Please keep pictures out and return the lines below exactly, from the one holding "Could you please" through the last, both included.

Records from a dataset
--- --- ---

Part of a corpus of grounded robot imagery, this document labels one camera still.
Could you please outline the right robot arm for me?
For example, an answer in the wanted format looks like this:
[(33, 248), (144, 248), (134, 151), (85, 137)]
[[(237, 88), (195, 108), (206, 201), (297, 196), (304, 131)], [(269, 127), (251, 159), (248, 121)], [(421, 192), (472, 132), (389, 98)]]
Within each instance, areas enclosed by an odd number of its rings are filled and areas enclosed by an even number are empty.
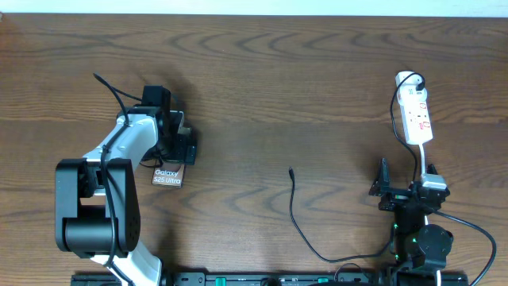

--- --- ---

• [SOLUTION]:
Could you please outline the right robot arm for me?
For example, an answer in the wanted format looks like this:
[(33, 248), (144, 248), (134, 151), (85, 137)]
[[(237, 88), (195, 108), (206, 201), (297, 196), (304, 131)], [(269, 127), (251, 159), (248, 121)], [(421, 192), (472, 132), (389, 98)]]
Within each instance, areas enclosed by an odd number of its rings are filled and areas enclosed by an even number are empty.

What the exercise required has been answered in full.